To put a bit more context to his work, at the time, "genetics" wasn't really a science, still in its infancy, and "darwinism" was irrevocably linked with "social darwinism" which was favoured quite heavily by the USSR's western neighbours. The two were interlinked heavily at the time, so to accept the idea of "darwinism" would also mean accepting that some races of people were more "evolved" than others. This is of course wrong, but at the time it was the commonly held belief.
So you had a country that pushed the idea of true equality, but the bourgeoise science of the day insisted that some groups were inherently inferior to others. It makes sense the USSR would give a lot of pushback to this idea, and heavily promote the ideas of a man who believed it was incorrect.

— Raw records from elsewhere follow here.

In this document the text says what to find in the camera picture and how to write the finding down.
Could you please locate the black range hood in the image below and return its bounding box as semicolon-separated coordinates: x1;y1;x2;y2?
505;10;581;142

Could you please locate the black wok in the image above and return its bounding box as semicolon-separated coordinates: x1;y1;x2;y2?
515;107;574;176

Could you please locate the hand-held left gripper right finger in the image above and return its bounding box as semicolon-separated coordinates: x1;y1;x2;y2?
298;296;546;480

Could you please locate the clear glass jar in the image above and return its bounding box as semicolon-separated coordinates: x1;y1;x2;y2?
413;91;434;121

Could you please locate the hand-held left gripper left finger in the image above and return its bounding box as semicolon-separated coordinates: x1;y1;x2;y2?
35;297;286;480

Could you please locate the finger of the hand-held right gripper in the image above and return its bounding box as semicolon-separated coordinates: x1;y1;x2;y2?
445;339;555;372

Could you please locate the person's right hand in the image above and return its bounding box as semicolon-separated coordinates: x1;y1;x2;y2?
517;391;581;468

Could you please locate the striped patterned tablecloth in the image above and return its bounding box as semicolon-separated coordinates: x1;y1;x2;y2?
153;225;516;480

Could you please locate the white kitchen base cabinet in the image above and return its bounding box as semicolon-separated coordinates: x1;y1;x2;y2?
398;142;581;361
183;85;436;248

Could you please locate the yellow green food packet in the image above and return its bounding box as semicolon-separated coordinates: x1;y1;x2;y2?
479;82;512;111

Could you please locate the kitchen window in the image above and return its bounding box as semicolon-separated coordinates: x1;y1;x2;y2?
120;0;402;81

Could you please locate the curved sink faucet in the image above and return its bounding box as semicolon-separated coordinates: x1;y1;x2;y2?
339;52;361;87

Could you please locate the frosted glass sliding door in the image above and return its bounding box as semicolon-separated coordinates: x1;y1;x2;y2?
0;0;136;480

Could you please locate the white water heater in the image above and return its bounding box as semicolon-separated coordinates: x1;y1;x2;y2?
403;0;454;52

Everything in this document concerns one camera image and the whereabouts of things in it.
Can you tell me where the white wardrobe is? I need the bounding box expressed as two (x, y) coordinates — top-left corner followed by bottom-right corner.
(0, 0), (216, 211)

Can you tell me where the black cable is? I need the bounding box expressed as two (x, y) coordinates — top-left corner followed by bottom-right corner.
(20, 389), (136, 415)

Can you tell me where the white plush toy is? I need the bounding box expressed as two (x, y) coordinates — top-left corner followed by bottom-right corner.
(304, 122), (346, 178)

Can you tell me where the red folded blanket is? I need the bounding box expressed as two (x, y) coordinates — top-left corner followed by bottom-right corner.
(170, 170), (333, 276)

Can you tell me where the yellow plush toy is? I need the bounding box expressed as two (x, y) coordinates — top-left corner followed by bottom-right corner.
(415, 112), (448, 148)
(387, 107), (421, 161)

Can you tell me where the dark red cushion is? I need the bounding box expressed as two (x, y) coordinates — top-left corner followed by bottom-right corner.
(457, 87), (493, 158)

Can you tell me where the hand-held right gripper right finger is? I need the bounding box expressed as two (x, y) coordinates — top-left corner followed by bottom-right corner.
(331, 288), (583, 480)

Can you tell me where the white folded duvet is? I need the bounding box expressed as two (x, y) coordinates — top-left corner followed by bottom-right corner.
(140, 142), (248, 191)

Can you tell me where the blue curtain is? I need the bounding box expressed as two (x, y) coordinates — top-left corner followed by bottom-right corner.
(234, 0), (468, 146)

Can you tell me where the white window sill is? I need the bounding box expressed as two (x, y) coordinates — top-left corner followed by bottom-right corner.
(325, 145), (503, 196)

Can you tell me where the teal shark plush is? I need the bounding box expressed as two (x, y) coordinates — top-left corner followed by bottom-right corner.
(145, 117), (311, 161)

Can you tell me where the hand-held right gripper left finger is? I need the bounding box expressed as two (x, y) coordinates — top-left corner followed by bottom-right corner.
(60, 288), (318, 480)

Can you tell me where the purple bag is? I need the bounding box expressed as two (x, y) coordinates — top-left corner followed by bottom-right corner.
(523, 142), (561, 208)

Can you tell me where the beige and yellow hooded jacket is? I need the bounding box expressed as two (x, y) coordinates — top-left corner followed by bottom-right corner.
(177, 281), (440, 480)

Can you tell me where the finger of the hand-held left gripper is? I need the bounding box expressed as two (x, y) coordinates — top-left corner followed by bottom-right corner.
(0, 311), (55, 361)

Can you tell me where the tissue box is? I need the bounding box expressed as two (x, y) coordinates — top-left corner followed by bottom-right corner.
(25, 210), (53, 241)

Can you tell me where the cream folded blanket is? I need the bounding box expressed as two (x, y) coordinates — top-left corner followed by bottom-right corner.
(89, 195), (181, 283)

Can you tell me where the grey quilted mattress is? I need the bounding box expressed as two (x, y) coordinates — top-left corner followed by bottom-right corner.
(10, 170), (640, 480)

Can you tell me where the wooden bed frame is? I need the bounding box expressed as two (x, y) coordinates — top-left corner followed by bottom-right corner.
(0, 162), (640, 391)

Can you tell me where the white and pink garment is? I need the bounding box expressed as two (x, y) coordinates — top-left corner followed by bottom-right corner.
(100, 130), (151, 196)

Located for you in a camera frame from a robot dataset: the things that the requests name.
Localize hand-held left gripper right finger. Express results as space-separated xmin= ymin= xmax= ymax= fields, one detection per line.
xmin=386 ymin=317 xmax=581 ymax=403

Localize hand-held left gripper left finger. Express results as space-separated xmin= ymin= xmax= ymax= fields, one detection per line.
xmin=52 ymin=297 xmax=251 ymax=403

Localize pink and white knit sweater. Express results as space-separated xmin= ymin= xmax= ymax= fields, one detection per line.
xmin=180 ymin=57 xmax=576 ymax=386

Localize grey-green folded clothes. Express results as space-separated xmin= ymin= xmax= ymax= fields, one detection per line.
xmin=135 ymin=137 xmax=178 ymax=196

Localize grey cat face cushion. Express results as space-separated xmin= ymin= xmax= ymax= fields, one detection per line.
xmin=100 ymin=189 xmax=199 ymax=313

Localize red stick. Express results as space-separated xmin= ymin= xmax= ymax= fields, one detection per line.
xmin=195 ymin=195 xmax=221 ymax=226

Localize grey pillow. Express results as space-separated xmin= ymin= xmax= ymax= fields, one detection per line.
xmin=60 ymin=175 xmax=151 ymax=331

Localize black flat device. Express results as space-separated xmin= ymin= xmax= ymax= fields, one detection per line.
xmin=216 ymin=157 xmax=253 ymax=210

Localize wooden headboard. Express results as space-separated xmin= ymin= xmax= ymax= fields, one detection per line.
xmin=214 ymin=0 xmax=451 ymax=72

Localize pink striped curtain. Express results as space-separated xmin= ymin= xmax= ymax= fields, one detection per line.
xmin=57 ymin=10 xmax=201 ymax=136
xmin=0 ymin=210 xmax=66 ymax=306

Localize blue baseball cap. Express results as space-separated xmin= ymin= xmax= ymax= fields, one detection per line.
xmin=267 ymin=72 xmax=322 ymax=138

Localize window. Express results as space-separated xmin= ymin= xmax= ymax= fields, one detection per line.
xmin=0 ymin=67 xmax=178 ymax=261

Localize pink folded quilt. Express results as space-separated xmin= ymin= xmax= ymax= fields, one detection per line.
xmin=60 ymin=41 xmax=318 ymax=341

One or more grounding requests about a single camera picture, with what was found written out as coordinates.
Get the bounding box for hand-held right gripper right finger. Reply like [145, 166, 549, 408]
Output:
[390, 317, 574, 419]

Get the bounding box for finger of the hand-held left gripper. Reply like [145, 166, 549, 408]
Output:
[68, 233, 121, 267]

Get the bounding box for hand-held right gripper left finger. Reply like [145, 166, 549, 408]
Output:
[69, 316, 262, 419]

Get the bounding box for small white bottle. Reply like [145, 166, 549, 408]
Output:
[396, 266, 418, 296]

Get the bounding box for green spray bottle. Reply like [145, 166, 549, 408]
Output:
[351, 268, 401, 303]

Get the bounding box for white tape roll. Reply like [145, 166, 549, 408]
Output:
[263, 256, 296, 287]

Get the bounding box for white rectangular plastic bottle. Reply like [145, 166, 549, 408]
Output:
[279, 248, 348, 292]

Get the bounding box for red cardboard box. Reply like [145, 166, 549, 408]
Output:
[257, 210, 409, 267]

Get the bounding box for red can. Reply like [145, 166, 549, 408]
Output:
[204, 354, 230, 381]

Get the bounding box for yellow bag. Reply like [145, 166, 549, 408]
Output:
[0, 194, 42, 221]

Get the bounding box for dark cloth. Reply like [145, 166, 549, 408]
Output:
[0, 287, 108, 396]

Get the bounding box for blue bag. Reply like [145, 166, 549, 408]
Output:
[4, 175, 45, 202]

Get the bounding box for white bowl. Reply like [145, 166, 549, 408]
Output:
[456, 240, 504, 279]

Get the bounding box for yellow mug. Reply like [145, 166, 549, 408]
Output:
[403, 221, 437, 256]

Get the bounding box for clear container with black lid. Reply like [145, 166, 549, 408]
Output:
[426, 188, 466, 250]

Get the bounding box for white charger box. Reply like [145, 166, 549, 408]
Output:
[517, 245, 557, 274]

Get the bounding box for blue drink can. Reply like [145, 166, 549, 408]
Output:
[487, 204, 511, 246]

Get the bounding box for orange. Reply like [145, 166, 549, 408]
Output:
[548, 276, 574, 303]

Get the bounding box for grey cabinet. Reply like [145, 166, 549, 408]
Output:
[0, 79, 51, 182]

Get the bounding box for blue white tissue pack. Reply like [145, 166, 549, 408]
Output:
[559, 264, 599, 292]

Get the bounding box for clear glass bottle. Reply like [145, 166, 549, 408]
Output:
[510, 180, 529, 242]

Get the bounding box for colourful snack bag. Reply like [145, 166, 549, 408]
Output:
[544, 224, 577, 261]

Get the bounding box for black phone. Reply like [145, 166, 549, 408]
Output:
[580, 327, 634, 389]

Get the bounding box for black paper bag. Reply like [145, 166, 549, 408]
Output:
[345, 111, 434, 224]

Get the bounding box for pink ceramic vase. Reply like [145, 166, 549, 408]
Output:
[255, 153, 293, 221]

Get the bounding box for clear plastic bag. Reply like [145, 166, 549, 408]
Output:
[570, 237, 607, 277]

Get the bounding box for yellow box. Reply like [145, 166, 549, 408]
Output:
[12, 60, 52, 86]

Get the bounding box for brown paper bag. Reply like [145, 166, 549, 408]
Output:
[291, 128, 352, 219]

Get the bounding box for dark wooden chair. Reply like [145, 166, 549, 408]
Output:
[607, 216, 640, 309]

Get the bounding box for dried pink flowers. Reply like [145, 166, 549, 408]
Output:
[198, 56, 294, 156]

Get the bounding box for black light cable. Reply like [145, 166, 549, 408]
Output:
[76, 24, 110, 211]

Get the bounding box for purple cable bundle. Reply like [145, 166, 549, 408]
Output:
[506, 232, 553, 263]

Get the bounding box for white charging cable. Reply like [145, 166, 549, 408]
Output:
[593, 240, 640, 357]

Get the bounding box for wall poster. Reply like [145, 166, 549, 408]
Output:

This was before the discovery of genes and any understanding of DNA, and interestingly enough, Lysenko's work, while ultimately flawed in its conclusions, may have accidentally discovered the science of "epigenetics" decades before anyone else had. They lacked the framework to understand it at the time, which is why his work is often claimed to be based on "Lamarkian evolution" when in reality, it was original, albeit incorrect, theories.
Scientific thought doesn't mean "being right 100% of the time all the time" it means "challenging if what we know is actually right or not." So while it is easy to dismiss Lysenko with hindsight, at the time he wasn't doing "bad" science at all. Hell, a good part of the proofs for darwinian evolution came from people like Lysenko attempt to disprove the theory.